START RECORDS

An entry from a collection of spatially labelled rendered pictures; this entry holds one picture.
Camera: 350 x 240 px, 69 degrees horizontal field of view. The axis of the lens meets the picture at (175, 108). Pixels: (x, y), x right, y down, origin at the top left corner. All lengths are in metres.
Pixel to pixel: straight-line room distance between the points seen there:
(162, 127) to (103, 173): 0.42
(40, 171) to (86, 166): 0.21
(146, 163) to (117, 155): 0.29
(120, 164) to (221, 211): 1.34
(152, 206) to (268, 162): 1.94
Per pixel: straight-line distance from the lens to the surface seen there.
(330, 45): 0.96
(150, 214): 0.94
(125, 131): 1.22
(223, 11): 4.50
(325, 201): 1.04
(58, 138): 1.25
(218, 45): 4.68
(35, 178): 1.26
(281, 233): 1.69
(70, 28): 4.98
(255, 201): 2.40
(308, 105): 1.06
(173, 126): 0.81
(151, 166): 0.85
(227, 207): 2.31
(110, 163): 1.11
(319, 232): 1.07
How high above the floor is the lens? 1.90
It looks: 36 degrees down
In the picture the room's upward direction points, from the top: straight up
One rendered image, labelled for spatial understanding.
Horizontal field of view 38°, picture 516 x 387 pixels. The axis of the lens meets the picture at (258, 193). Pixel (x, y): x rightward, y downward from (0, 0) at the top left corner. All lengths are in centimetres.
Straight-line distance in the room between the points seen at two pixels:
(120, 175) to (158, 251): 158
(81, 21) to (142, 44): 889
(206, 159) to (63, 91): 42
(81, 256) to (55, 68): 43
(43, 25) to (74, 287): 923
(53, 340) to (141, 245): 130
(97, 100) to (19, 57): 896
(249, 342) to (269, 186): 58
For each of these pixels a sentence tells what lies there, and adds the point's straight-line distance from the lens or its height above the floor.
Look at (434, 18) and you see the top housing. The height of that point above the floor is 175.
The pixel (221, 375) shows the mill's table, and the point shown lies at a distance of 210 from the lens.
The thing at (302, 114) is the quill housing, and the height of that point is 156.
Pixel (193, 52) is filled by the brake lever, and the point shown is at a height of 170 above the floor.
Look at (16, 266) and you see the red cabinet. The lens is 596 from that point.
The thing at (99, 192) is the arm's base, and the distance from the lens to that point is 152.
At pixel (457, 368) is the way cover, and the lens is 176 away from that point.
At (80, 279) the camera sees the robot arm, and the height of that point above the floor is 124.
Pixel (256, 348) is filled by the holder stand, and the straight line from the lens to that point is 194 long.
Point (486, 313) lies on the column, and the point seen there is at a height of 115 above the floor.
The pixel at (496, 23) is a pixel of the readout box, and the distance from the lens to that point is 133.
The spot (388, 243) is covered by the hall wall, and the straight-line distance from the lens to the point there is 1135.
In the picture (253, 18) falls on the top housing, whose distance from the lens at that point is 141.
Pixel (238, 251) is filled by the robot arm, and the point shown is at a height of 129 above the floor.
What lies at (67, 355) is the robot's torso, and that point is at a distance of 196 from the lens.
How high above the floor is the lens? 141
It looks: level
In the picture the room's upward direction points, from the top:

END RECORDS

* _TRY IT_:
Retype exactly, and only, the lines above from the one where "Straight-line distance in" occurs up to and including the one where "(249, 342) to (269, 186): 58" occurs.

* _ANSWER SPACE_:
Straight-line distance in the room between the points seen at two pixels:
(120, 175) to (158, 251): 158
(81, 21) to (142, 44): 889
(206, 159) to (63, 91): 42
(81, 256) to (55, 68): 43
(43, 25) to (74, 287): 923
(53, 340) to (141, 245): 130
(97, 100) to (19, 57): 896
(249, 342) to (269, 186): 58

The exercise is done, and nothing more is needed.